This coda showed Rick waking up in a hospital as an old man. We see a cane and we see flowers, and Rick looks very old. I 100% believe this has everything to do with Beth's return. Let's go over a few things here:
Lots of people saying this mirrors the comic books. That it's what Rick will look like after All Out War. I'm not saying they're wrong. At the very least this is probably a foreshadow of that. But guys, keep in mind that the trailers generally take all of their scenes from the first 3-4 episodes of the season. There's absolutely no way they'll get through all of All Out War and a 2 year time jump in the first four episodes. It's ludicrous to think that. Besides, the lighting here is VERY reminiscent of the picnic scene in 7x01, and that wasn't a literal event either. It was Rick's bittersweet dream. I think this will be something similar. But again, that doesn’t mean it's not a foreshadow of something down the line.
That's what it's not. Let's talk about what it is. TD has spent 2+ years showing all the parallels between Beth and Rick. We've shown them, talked about them, over-analyzed them. Of all things, why would they pick the image of Rick waking up alone in the hospital? Probably to symbolize something else. Look at these flowers. (I don't mean that in a Carol way. ;D) In S1, his flowers are dead.
That was most likely to symbolize that the world died while Rick slept. Now the dead are walking.
In this little coda, the flowers are alive.
Someone is waking up alive in a hospital, and I don't think it will literally be Rick. It will be someone else. (Hmm. I wonder who! ;D) Besides as I said above, all the codas have related to Beth in some way. I think this is the same. It got me SO excited.
We also discussed in my FB group how the music sounds a LOT like the music that was played at the end of Coda. Not over the scene where Daryl carries Beth out, but just after that with Morgan. I haven't done a detailed comparison, but some who did say it's probably not the EXACT same music. There are some differences. But it's VERY similar.

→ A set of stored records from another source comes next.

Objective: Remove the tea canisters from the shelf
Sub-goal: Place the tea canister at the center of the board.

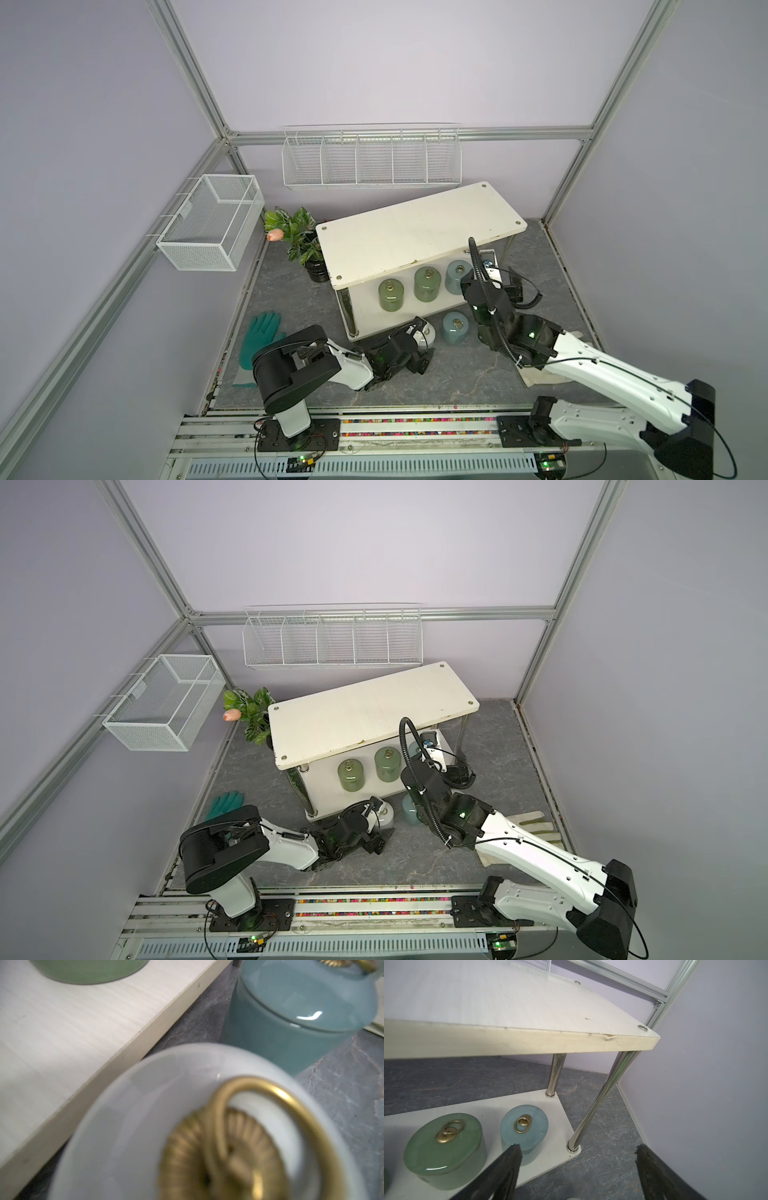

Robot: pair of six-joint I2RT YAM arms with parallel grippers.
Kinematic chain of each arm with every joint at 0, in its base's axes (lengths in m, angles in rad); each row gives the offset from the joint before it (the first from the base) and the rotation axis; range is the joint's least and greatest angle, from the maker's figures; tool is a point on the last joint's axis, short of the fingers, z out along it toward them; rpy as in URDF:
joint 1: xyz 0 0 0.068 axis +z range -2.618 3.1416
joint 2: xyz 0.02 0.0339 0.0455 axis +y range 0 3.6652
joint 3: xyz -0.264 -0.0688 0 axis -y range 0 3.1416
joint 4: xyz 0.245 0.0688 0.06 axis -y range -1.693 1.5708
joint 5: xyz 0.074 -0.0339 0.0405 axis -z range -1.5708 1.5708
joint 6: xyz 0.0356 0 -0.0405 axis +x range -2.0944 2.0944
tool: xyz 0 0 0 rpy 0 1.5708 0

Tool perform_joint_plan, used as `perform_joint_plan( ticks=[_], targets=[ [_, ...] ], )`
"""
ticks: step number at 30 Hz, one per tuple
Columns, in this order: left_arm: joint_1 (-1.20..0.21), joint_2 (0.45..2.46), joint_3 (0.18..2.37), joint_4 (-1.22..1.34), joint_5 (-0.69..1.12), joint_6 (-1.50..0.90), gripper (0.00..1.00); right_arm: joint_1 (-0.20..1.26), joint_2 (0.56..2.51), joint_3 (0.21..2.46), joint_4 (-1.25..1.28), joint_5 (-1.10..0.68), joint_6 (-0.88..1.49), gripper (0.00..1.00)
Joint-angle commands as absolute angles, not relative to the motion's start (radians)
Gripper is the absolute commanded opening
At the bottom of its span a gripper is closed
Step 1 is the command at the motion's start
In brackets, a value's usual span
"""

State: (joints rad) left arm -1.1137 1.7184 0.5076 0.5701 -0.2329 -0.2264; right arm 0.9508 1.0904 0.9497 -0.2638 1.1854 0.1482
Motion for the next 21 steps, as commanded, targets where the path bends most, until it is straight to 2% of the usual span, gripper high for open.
perform_joint_plan(
  ticks=[1,6,11,21],
  targets=[
    [-1.114,1.779,0.472,0.331,-0.232,-0.263,0.93,0.956,1.054,0.934,-0.227,1.2,0.139,0.89],
    [-1.131,1.778,0.484,0.31,-0.258,-0.266,1.0,0.956,1.038,0.923,-0.231,1.197,0.141,0.89],
    [-1.156,1.752,0.509,0.249,-0.282,-0.275,0.99,0.956,1.033,0.919,-0.239,1.188,0.142,0.89],
    [-1.19,1.491,0.443,0.12,-0.333,-0.379,0.99,0.956,0.995,0.885,-0.219,1.166,0.141,0.89]
  ],
)
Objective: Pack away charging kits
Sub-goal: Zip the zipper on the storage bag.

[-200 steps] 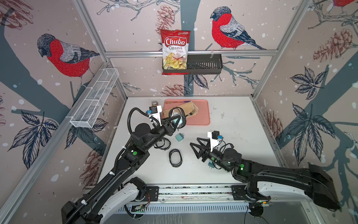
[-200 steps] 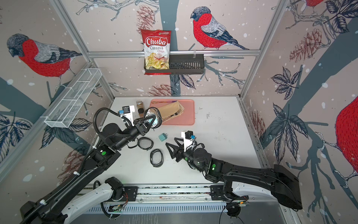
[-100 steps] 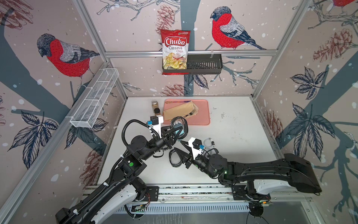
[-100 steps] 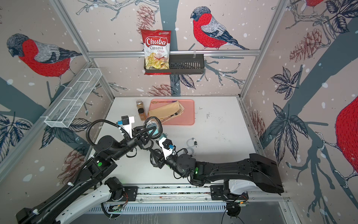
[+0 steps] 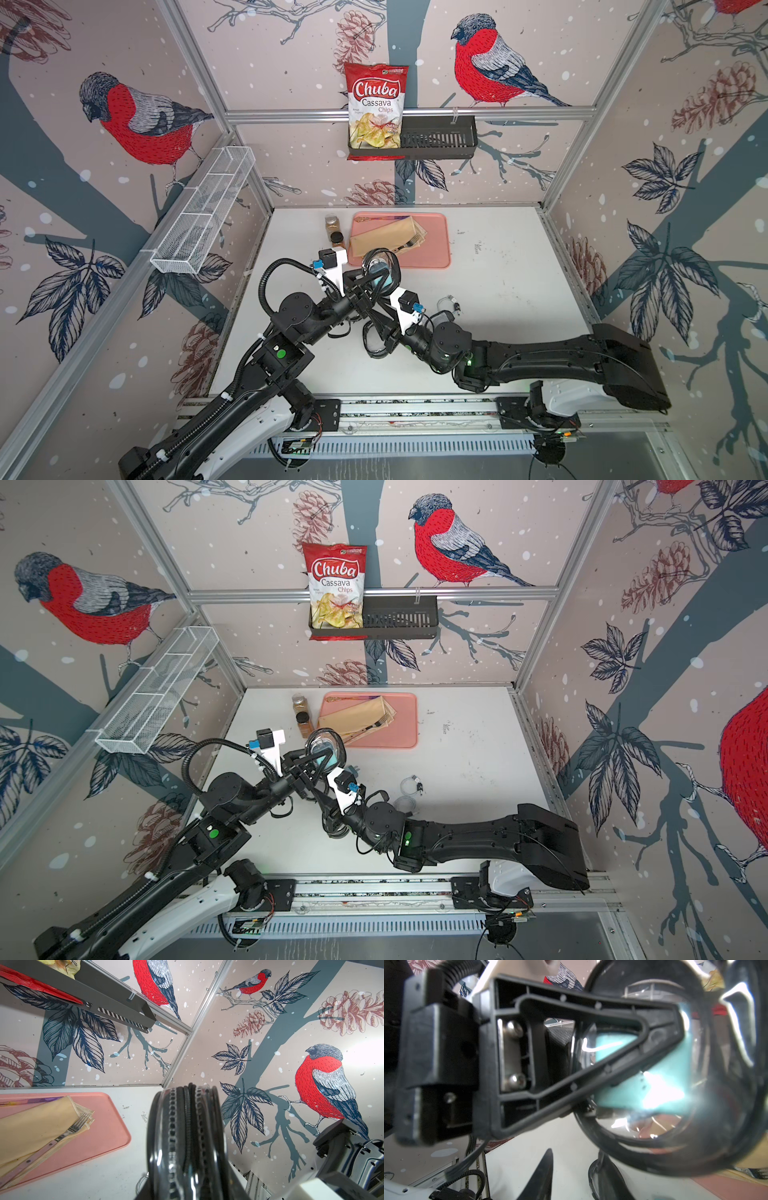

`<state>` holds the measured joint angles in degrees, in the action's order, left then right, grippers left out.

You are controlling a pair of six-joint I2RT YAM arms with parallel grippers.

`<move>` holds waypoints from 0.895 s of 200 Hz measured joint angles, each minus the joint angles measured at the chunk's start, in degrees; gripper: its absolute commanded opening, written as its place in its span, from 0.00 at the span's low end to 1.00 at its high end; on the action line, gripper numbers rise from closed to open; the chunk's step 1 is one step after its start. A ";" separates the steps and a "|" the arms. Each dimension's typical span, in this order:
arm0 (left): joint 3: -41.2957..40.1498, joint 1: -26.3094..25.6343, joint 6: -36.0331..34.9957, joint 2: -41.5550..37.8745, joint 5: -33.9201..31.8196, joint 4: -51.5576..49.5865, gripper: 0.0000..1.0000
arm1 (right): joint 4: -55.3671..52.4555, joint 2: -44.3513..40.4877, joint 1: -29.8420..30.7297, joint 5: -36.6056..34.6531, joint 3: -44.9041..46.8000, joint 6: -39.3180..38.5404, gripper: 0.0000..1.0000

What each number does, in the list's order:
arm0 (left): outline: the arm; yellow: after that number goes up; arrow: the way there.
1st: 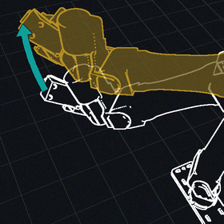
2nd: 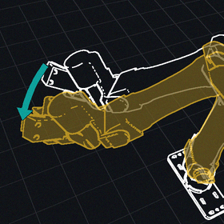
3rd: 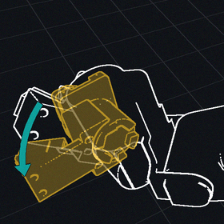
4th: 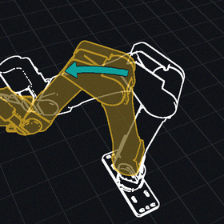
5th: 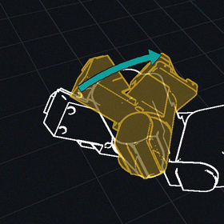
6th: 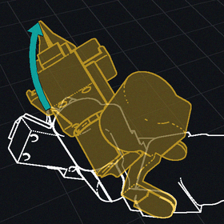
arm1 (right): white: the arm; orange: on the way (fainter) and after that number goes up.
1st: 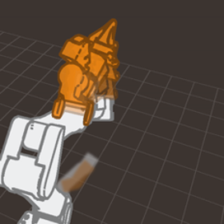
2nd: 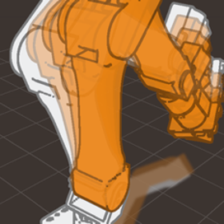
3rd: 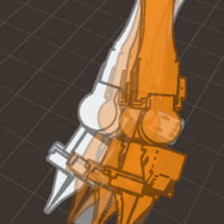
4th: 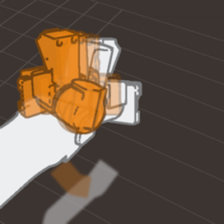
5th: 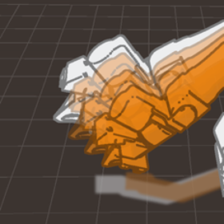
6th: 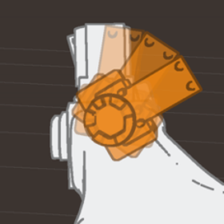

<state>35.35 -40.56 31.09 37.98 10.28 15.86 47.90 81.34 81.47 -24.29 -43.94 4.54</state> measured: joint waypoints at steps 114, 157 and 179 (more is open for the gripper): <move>0.15 0.00 0.00 0.50 -1.27 -0.22 0.00 | -1.70 0.28 -3.26 2.56 -0.85 3.91 0.00; 0.15 0.00 0.02 -0.31 -2.54 -1.36 0.00 | -1.81 0.28 -3.37 2.56 -0.61 4.39 0.00; 0.15 0.00 0.04 -1.14 -3.15 -2.99 0.00 | -1.79 -0.22 -3.54 2.54 0.26 4.39 0.00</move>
<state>35.51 -40.56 31.14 36.84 7.14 12.86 46.11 81.12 77.93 -21.76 -43.68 8.93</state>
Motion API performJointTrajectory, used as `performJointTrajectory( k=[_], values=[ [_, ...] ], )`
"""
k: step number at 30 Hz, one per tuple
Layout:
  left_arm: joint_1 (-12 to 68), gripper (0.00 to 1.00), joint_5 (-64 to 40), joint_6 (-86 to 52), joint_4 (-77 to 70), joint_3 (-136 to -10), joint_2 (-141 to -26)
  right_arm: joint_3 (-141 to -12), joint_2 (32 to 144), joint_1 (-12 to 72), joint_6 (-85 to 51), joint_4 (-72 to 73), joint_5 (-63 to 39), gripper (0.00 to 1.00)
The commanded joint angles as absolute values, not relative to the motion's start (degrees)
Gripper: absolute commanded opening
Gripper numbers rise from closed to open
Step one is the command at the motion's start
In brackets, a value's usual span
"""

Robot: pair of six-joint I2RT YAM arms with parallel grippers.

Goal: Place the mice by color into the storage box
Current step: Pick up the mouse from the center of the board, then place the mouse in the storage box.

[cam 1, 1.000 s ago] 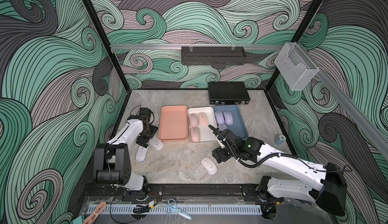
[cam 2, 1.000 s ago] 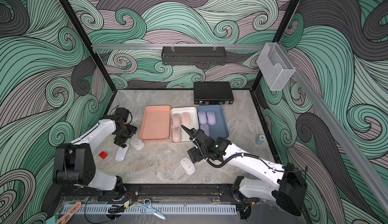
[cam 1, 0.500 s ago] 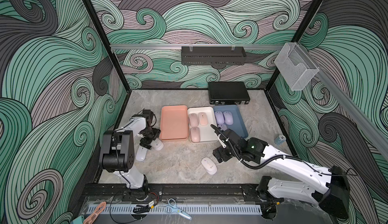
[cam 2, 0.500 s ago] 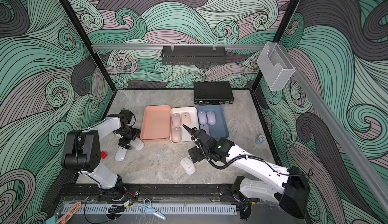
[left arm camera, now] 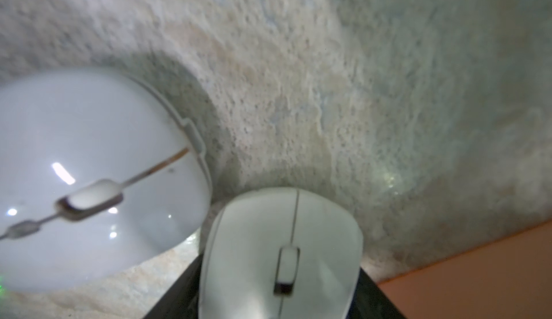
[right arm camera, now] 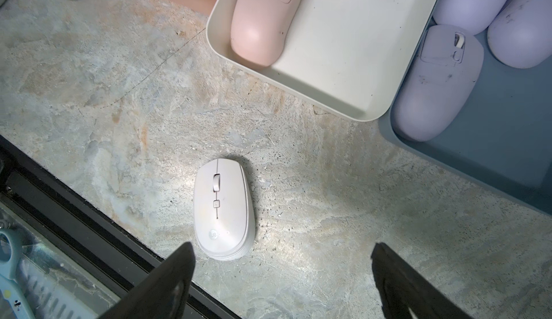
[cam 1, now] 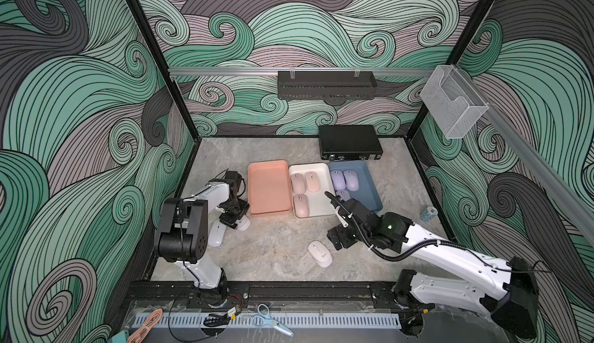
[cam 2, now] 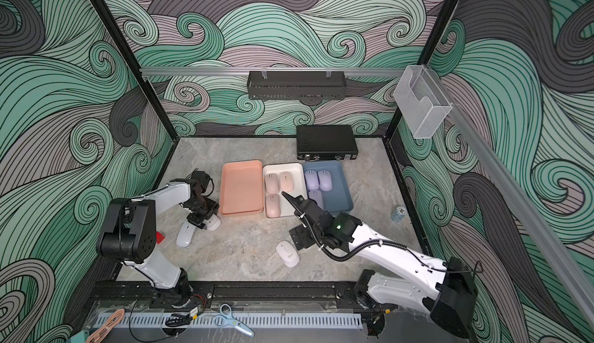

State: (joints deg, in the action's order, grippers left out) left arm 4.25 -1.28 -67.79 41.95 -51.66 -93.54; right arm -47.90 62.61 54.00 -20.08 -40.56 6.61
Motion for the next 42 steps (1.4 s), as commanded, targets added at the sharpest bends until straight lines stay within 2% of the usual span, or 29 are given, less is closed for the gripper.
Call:
performJointTrajectory(
  k=[1, 3, 11, 16, 23, 31, 37, 42],
  values=[
    [4.65, 0.60, 0.22, -67.64, 42.15, -48.83, -92.07, -47.70, 62.05, 54.31, -20.92, -41.05, 7.55, 0.92],
    [4.66, 0.57, 0.53, -66.85, 42.79, -48.63, -90.61, -48.14, 62.05, 54.29, -20.83, -41.30, 7.41, 0.91],
    [4.81, 0.55, 4.80, -61.48, 48.88, -53.18, -81.91, -48.53, 61.61, 54.36, -20.94, -40.96, 7.81, 0.91],
    [5.69, 0.54, 0.40, -53.36, 49.74, -61.78, -81.02, -48.39, 62.12, 54.37, -20.98, -40.73, 8.25, 0.91],
    [12.02, 0.54, -2.40, -34.84, 54.48, -81.77, -96.04, -48.25, 63.18, 54.31, -20.74, -40.19, 8.44, 0.91],
    [14.01, 0.55, 3.56, -17.88, 64.41, -97.65, -116.16, -48.16, 61.99, 54.23, -20.83, -41.13, 9.09, 0.91],
    [14.32, 0.58, 3.61, -15.53, 64.28, -101.57, -122.85, -47.31, 61.06, 54.21, -21.51, -41.30, 9.50, 0.91],
    [14.20, 0.58, 8.99, -17.83, 64.29, -105.27, -127.02, -46.50, 61.06, 54.18, -21.94, -40.71, 9.21, 0.90]
  ],
)
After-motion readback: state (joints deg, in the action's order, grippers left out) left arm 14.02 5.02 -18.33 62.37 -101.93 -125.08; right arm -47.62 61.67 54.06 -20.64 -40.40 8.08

This kind of music is usually reserved in the show for big revelations. And the piano music is almost associated with Beth (because, you know, she played the piano). All of that is super significant.
The Trailer Overall
Remember that trailers in the past have proved very deceptive. Often they portray the opposite of what's actually happening in the season. (Looking at YOU, S4 and S5 trailers!) So keep in mind that whatever they're trying to make us believe (time jumps, etc.) is probably the opposite of what will actually happen.
The other thing I loved about the trailer (which has no bearing at all on the story, tbh) is how much action there is. This is EXTREMELY good for TD, guys. Go watch it again. Look at all those explosions, car chases, fighting, bullets flying. The spoiler site hasn't gotten ANY of this, and majority of it had to have been filmed over the past two months. This is what we've been saying all along. They have the ability to hide stuff when they want to.
The music over the main part of the commercial (not the coda) sounds a lot like Irish punk rock. That may or may not be significant, but we've had lots of Irish references before. (Patty Reilly, Tullamore Dew, etc.) Remember that in S2, Hershel told Glenn all about how his people were from Ireland. It's part of the Greene family legacy.
The spoiler site has several "main" locations they look at, and they're very good at getting shots of those sites. But all the show has to do is take the actors out to some remote site in the woods WITHOUT bringing them to base camp first and no one would ever be the wiser. Let's face it: Beth's first scene when she returns won't be her walking onto the middle of the Alexandria set and being like, "What's up guys?" It will probably be out in the woods somewhere. So no, just because we haven't (and they haven't) seen her filming doesn't mean diddly squat. And let's not forget Norman's tweet about Princess Pants.
Rick's Imprisonment
Everyone's talking about who's eye this is:
If I had to guess, I'd say Rick's. Why? Because of this shot.
Pretty sure this is Rick and he seems to be in a box car of some kind. It looks a whole lot like Terminus, actually, and remember in 5x16, Rick talked about having nightmares that he was still in the box car. So, especially as his clothes seem to have disappeared, it almost seems like a weird cross between Terminus and Daryl's imprisonment.
I could be wrong about the eye, of course. No way to tell for sure. Just seems to me that these two scenes are related somehow.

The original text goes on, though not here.